Eleven years ago, Benedicto Ixtamer made his first visit to the United States, to visit friends in the Quad-Cities and to show his work at the Beaux Arts Fair in downtown Davenport.
Now 34, Ixtamer has returned this weekend from his native Guatemala for the same purpose.
He will be one of dozens of artists in Bechtel Plaza in front of the Figge Art Museum in downtown Davenport for the semi-annual fair, from 10 a.m. to 5 p.m. today and 10 a.m. to 4 p.m. Sunday.
Besides the juried fine arts and crafts show, there will also be musical entertainment, a children's art project area and a food court.
Ixtamer is staying with Jeanne Nakamura, a Bettendorf speech pathologist who visited his village in the early 2000s and became enchanted with his artwork.
His style has evolved over the years, he said, and his specialty is now "fish-eye view," a counterpoint to bird's-eye view that Ixtamer calls a "magical realism."
"In the center, there's a big sun and the people are giants with big hands and big feet, but small heads," he said of the works, oil paintings on material woven by his mother. "Big things are in the front and small things are in the back."
The idea, he said, came from a Mayan story about twin brothers who were being chased.

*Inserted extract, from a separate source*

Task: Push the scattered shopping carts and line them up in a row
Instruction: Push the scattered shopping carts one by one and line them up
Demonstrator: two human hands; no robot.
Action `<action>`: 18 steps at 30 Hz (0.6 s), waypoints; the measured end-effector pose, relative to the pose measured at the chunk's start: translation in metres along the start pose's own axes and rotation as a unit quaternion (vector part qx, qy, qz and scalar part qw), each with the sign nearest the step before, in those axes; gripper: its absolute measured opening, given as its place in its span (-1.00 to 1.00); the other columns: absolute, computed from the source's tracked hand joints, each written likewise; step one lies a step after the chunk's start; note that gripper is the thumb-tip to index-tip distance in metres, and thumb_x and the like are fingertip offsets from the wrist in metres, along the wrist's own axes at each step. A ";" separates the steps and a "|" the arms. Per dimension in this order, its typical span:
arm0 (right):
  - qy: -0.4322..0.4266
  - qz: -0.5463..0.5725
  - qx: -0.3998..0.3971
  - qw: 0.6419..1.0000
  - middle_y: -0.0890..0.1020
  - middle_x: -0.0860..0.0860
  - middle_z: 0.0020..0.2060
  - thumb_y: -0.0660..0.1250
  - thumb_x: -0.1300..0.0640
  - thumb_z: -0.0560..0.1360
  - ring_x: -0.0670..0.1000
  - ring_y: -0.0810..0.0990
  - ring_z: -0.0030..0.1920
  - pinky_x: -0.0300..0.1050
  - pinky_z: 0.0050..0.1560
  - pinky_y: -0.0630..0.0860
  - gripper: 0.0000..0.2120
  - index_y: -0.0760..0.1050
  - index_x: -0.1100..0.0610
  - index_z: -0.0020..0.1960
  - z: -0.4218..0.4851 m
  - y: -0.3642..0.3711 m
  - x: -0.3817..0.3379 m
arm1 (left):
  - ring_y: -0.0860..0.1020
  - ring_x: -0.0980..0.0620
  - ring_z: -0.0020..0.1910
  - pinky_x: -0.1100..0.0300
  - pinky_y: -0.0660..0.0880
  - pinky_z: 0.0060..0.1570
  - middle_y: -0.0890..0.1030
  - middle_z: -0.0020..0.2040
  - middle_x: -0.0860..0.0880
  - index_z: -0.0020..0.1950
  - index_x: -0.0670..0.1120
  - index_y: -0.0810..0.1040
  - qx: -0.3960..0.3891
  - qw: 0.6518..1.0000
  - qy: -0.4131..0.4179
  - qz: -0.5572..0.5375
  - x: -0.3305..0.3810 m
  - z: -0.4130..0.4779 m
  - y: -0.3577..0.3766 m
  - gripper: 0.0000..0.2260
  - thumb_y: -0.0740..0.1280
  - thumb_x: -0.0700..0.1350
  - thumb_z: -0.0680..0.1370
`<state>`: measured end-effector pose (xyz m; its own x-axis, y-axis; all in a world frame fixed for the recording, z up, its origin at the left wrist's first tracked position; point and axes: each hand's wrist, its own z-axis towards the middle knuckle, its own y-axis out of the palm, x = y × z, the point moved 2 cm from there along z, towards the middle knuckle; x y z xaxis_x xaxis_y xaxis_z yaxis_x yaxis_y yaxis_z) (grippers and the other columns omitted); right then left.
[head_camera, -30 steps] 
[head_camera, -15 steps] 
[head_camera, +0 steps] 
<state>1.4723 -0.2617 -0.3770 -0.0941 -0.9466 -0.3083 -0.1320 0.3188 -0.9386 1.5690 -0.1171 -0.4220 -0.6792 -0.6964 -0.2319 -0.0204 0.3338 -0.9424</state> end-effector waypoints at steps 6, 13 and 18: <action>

"They couldn't find a place to hide (on land) and the only place they could find was to hide in the water where they would become fish," Ixtamer said. "Then they could start to see what was going on and where the enemies were.
"From that it gives the perspective of how an animal in the water sees us," he added.
Now the father of two children, Ixtamer said he recently got nationwide exposure in Guatemala thanks to a TV report about him and his artwork.
"I'm beginning to get more opportunities down there," he said.